> [Problem requirements]: Lines holding the string "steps" are the ones to copy from this listing.

> [Data segment]:
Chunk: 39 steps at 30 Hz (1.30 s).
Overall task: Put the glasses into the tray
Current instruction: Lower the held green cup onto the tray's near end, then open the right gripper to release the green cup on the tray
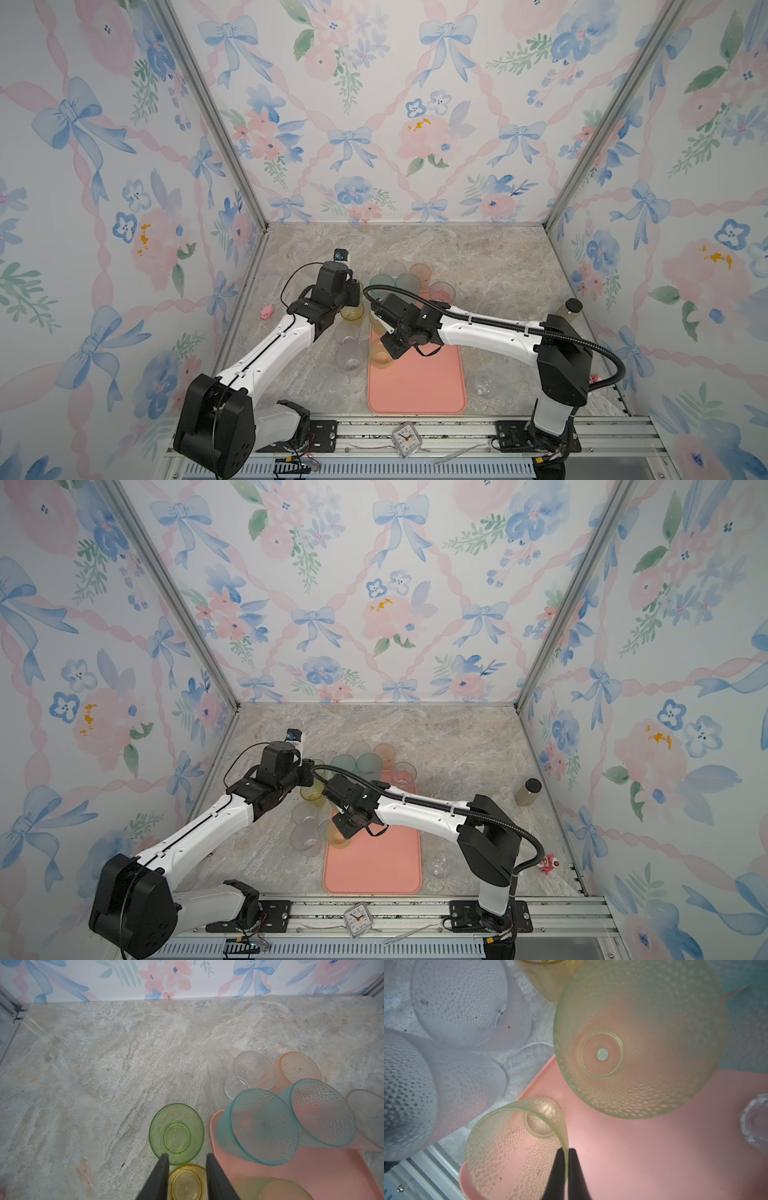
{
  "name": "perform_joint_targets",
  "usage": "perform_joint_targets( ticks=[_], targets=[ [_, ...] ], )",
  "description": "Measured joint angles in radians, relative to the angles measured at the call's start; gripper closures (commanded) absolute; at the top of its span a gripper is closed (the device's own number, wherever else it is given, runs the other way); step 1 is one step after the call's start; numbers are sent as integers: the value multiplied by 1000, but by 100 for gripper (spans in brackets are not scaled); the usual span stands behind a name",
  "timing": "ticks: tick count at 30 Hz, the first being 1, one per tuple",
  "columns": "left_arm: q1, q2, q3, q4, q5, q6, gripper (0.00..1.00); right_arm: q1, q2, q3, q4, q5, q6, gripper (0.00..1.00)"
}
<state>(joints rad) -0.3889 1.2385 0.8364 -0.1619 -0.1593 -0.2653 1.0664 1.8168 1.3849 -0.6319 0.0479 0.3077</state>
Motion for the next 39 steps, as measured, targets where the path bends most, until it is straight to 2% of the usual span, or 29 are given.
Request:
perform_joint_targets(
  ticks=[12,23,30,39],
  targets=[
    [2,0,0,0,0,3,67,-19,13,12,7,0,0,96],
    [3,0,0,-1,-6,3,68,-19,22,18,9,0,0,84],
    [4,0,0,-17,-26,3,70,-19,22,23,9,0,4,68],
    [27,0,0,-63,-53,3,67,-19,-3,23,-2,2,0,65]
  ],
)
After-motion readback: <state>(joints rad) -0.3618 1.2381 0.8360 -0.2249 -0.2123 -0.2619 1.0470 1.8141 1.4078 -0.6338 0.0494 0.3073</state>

> [Solution for this problem]:
Chunk: 39 steps at 30 Hz (1.30 s).
Motion for the next 39 steps, as measured, targets where the path bends most, until it is straight to 2% of the usual span, or 29 are given.

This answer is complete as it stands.